The preparation method comprises the following steps that low-cobalt martensitic steel stainless steel powder and a binder are subjected to mixing and granulation, feed is obtained, the feed is injected into a mold, an injection green body is obtained, solvent degreasing is conducted to obtain a dissolvable blank, warm isostatic pressing treatment is conducted to obtain a pressed green body, and the pressed green body is subjected to heat treatment to obtain the ultra-low-carbon low-cobalt martensitic steel with the ultra-low-carbon low-cobalt martensitic steel with the ultra-low-carbon low-cobalt martensitic steel. According to the preparation method, two times of degreasing are adopted, after the injection blank is obtained through injection molding, a solvent is adopted for degreasing to remove part of the binder, and then the ultra-low-carbon and low-cobalt martensitic steel is obtained through sintering in a vacuum environment, so that the ultra-low-carbon and low-cobalt martensitic steel is obtained. According to the ultra-low-carbon low-cobalt martensitic steel and the preparation method thereof, the low-carbon low-cobalt martensitic steel is subjected to temperature isostatic pressing treatment under the set technological parameter condition to obtain a green body, the inventor finds that the density of the green body can be greatly improved, and the ultra-low-carbon low-cobalt martensitic steel has high density, fine grains and excellent mechanical properties.

The invention provides a sintering preparation method of a high-strength and high-plasticity powder titanium alloy, and particularly relates to the field of injection molding.

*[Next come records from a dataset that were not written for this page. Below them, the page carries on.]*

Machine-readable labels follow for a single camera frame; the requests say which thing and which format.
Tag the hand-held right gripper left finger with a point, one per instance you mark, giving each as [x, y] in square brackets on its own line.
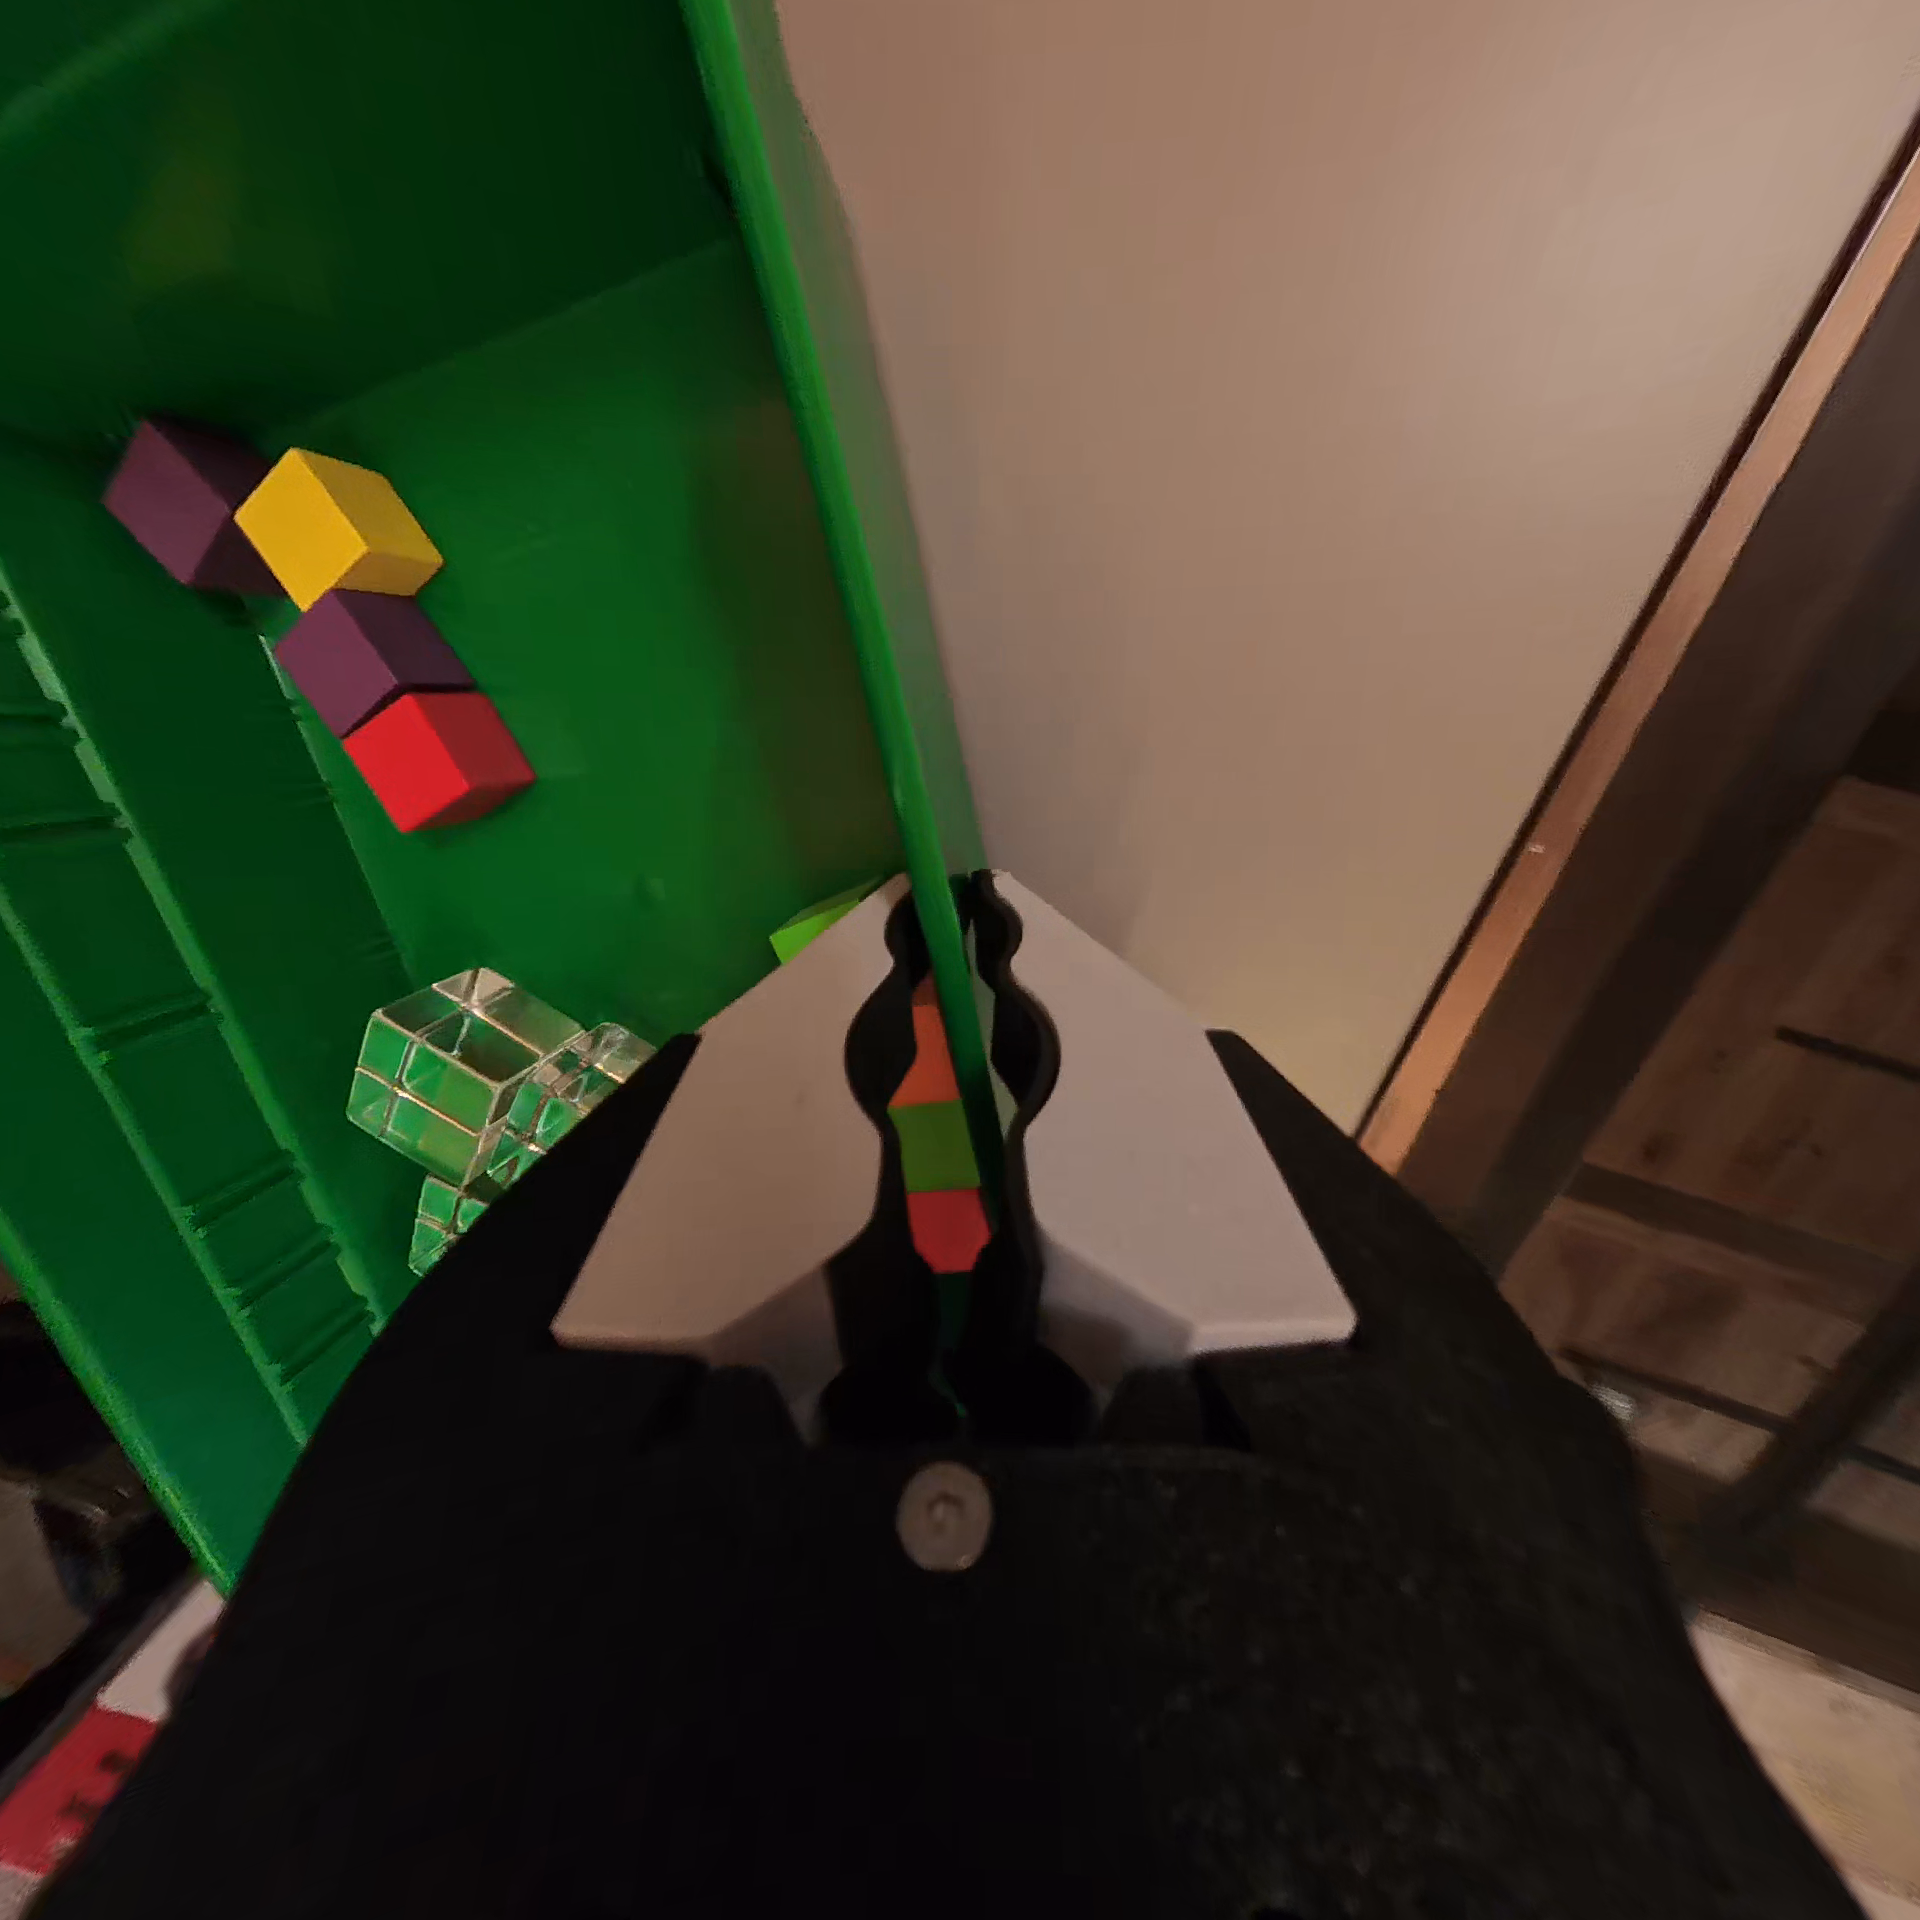
[720, 1185]

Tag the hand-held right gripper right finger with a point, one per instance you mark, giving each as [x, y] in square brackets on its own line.
[1171, 1201]

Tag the green wooden cube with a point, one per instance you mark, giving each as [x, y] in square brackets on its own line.
[819, 926]
[933, 1148]

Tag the red wooden cube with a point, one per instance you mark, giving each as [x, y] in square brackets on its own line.
[945, 1227]
[421, 758]

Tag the mirror clipboard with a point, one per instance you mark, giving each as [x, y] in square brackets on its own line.
[1725, 975]

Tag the green plastic bin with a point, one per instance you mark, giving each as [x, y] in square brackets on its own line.
[600, 495]

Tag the clear acrylic cube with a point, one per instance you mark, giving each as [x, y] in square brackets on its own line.
[593, 1072]
[447, 1223]
[442, 1072]

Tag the orange wooden cube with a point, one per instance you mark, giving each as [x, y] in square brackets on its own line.
[930, 1064]

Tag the purple wooden cube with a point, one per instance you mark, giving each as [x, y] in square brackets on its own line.
[164, 502]
[361, 653]

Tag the yellow wooden cube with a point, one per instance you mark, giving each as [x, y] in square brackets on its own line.
[323, 518]

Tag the red flat object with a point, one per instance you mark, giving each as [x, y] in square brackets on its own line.
[68, 1784]

The method comprises the following steps: weighing a certain amount of commercially available hydrogenated and dehydrogenated TC4 titanium alloy powder, and carrying out powder activation modification treatment on the powder by adopting an airflow mill; the treated titanium alloy powder and a binder are subjected to mulling and granulation, and feed is obtained; the feed is subjected to injection molding, and a blank is obtained; the obtained blank is subjected to solvent degreasing and thermal degreasing; and finally, a high-vacuum tungsten wire furnace or a high-vacuum molybdenum wire furnace is adopted for high-vacuum sintering at the highest temperature of 950-1050 DEG C for 10-360 min, furnace cooling is carried out, and a titanium alloy sintered product with the tensile strength larger than 950 MPa and the ductility larger than 15% is obtained. By adopting the method, a high-strength and high-plasticity titanium alloy sintered product can be prepared by sintering under a relatively low-temperature condition.

A method for manufacturing a metal composite sintered body includes: a molding step of injection-molding a first molded product and a second molded product from a kneaded product of a metal powder and a binder; an assembling step of fitting the first molded product to the second molded product without performing a solvent degreasing treatment to form a composite; and a heating step of subjecting the composite to a thermal degreasing treatment and a sintering treatment, in which the first molded product and the second molded product have fitting portions that fit to each other, at least one of the fitting portion of the first molded product and the fitting portion of the second molded product has a tapered shape, in the assembling step, a maximum meshing when the fitting portions are fitted to each other is 0.002 mm or more and 0.010 mm or less, and a content of the binder in the kneaded product is 2 mass % or more and 20 mass % or less with respect to a total amount of the kneaded product.